24. The Act and the Rules neither envisage nor recognize any power or authority of the Director of Heath Services either to permit a health establishment whose application for registration pending before the Authority to issue any No Objection Certificate to it allowing it to function temporarily. The statutory provisions endow the Authority with the exclusive dominion to grant or reject the request for registration/licence of a health establishment and only if approved by it, its Registrar under Rule 3(2) can issue the licence. No other authority under the Act or the Rules is contemplated to exercise any power to permit a health establishment, pending grant or rejection of its application for registration/licence to operate in the interregnum. The Act and the Rules also do not envision such an eventuality. The certificate dated 13.9.2006 issued by the Director of Health Services, Assam, Guwahati, is therefore, not sanctioned by the Act and the Rules and, therefore, has to be adjudged nonest in law. In that view of the matter, the withdrawal thereof by the notice dated 1.11.2006 is unassailable in law.

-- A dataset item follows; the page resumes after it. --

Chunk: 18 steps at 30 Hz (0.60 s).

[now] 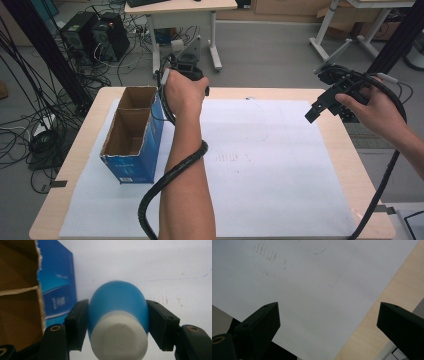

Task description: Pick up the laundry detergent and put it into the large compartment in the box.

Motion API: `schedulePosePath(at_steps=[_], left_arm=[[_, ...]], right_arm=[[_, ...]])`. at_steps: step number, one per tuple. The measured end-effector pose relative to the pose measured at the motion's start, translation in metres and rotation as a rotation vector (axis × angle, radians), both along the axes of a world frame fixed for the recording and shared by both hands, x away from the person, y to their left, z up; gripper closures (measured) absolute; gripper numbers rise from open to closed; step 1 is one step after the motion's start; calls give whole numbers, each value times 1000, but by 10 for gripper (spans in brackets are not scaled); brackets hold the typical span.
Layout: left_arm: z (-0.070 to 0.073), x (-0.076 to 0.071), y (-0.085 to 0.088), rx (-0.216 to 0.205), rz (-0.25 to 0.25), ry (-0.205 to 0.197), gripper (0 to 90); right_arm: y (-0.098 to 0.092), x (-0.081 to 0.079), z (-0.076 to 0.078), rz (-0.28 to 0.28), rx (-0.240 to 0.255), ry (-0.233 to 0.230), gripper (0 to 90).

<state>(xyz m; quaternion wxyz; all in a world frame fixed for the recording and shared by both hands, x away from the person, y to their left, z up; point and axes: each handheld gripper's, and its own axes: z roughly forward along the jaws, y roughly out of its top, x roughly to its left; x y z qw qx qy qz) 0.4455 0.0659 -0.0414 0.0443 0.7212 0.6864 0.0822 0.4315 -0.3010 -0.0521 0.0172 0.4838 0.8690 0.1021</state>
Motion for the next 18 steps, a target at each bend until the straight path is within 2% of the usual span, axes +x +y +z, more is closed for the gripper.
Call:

The cause assigned namely interpolation of the certificate by the dealing clerk, in face of the discernible legislative disapproval is of no consequence. The challenge in this regard is therefore negated.
25. Before adverting to the aspect of closure of the petitioner’s hospital, a few provisions of the Act dealing with the conditions to be fulfilled by a health establishment for grant of registration and licence as well as enquiries to be conducted by the Authority are essential to be noted. Section 10 requires that every licence to be granted under Section 9 would be subject inter alia to the stipulation that adequate arrangement would be made for (I) proper disposal of garbage, bio-medical waste, other chemical wastes and such other materials, equipments and appliances which have become unfit for further use in accordance with the procedure prescribed. (H) qualified resident Doctors, staff nurses and other nurses (III) equipments including life-saving devices para medicos and other staff as notified by the authority from time to time. The health establishment should have its (IV) own specialist Doctors in all disciplines recognized by Medical Council of India, (V) Clinical Laboratories with requisite infrastructure for necessary laboratory examinations for diagnosis and treatment of different ailments (VI) specialist Doctors for different disciplines recognized by Medical Council of India with at least three resident Doctors and proportionate nursing staff, equipment and other staffs. For a Clinical Laboratory having radiological facilities at least one qualified Radiologist and such other Radiographer and staffs are to be appointed as required for the purpose.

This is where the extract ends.